That's what happened when Beatrice Lipp, a patient with a chronic condition who is treated at Boston Children's Hospital, met Huggable, a robotic teddy bear. The robot's creators are studying whether the toy can have therapeutic value for hospitalized youngsters.
So is a robotic bear able to alleviate anxiety, pain and isolation for children who endure long and frequent hospital stays?
That is the hope of Dr. Peter Weinstock, the director of a training program at Boston Children's Hospital called the Simulator Program, and Cynthia Breazeal, the director of the personal robots group at MIT's Media Lab, as reported in the New York Times. The duo collaborated to bring Huggable, a social robot prototype developed at the lab, into the hospital, which is financing a 90-person study to determine whether the robot can have therapeutic value for kids stuck at the hospital for longer stints than normal.
Huggable is essentially a high-tech puppet that can talk and play with patients while being controlled from a remote operator.
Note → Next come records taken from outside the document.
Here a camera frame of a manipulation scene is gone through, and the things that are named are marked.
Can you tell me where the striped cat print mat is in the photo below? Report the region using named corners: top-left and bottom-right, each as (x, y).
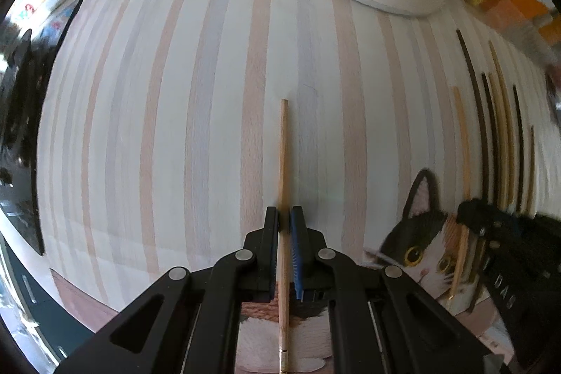
top-left (35, 0), bottom-right (561, 374)

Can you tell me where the dark chopstick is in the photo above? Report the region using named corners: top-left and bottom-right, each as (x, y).
top-left (513, 86), bottom-right (527, 212)
top-left (481, 73), bottom-right (501, 206)
top-left (456, 29), bottom-right (491, 202)

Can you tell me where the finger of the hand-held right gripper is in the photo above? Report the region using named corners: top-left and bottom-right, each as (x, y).
top-left (456, 199), bottom-right (519, 244)

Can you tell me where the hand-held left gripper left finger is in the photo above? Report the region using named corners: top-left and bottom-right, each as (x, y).
top-left (55, 206), bottom-right (280, 374)

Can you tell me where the light wooden chopstick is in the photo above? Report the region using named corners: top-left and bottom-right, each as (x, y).
top-left (448, 87), bottom-right (472, 301)
top-left (278, 98), bottom-right (291, 373)

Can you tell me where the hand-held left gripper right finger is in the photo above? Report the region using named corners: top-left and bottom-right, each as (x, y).
top-left (290, 206), bottom-right (509, 374)
For the continuing study, one-third of the children play with Huggable, another third interact with an image of it on a tablet and the rest are given a regular plush Teddy bear. All the children are recorded on video and wear a bracelet, called a Q Sensor, that measures their physiological changes.
As for her experience with Huggable, Lipp was delighted and didn't want it to end. Though she did have a couple critiques. One was that Huggable was a bit slow to respond, and the other was that the teddy couldn't close its eyelids, "making it hard to play peekaboo properly."